# DATA SHOWN:
● ● ● ● ● ● ●
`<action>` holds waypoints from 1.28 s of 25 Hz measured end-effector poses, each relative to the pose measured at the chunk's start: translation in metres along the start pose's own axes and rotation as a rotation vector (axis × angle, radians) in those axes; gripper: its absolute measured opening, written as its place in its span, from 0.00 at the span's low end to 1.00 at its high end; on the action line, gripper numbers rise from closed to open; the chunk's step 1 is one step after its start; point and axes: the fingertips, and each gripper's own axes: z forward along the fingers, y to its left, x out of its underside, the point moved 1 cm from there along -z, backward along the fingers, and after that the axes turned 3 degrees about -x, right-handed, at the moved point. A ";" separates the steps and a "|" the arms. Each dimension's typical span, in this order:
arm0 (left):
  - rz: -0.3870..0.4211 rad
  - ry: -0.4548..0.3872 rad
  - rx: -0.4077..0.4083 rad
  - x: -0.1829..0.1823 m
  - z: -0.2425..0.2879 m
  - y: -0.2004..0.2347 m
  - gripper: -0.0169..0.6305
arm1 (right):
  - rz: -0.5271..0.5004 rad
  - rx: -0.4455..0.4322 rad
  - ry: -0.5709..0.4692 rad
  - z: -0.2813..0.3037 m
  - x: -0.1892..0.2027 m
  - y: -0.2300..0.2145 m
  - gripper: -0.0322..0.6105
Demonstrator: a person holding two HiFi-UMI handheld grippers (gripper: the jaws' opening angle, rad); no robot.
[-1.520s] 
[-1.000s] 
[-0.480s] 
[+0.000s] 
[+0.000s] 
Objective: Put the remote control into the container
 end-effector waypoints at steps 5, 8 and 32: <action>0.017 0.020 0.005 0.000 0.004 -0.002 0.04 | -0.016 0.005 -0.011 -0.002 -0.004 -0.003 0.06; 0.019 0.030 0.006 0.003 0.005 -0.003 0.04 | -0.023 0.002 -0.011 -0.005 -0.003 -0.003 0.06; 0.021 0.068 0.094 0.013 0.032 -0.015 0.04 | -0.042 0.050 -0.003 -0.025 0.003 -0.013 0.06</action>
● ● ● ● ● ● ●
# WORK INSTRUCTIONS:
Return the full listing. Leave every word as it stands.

# EXERCISE SOLUTION:
`<action>` holds waypoints from 1.28 s of 25 Hz measured end-effector poses, each relative to the pose measured at the chunk's start: translation in metres along the start pose's own axes and rotation as a rotation vector (axis × angle, radians) in those axes; gripper: its absolute measured opening, written as its place in its span, from 0.00 at the span's low end to 1.00 at its high end; on the action line, gripper numbers rise from closed to open; the chunk's step 1 is one step after its start; point and axes: the fingertips, and each gripper's own axes: z forward along the fingers, y to its left, x out of its underside, the point moved 1 cm from there along -z, backward along the fingers, and after that the axes turned 3 degrees about -x, right-handed, at the moved point. A ";" separates the steps and a "|" the arms. Each dimension's typical span, in this order:
arm0 (left):
  - rz: -0.3870..0.4211 rad
  - ry: -0.4548..0.3872 rad
  - rx: -0.4077..0.4083 rad
  - x: -0.1829..0.1823 m
  - z: -0.2425..0.2879 m
  - y: -0.2004..0.2347 m
  - gripper: -0.0169..0.6305
arm1 (right):
  - rz: -0.5271..0.5004 rad
  - rx: -0.4455..0.4322 rad
  - ry: -0.5709..0.4692 rad
  - z: -0.2813..0.3037 m
  - x: -0.1892..0.2027 m
  - y: -0.2300..0.2145 m
  - gripper: -0.0322..0.6105
Demonstrator: a person holding two HiFi-UMI handheld grippers (gripper: the jaws' opening angle, rad); no robot.
[-1.520s] 
[-1.000s] 
[-0.480s] 
[+0.000s] 
[+0.000s] 
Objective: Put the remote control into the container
 end-effector waypoints at steps 5, 8 and 32: <action>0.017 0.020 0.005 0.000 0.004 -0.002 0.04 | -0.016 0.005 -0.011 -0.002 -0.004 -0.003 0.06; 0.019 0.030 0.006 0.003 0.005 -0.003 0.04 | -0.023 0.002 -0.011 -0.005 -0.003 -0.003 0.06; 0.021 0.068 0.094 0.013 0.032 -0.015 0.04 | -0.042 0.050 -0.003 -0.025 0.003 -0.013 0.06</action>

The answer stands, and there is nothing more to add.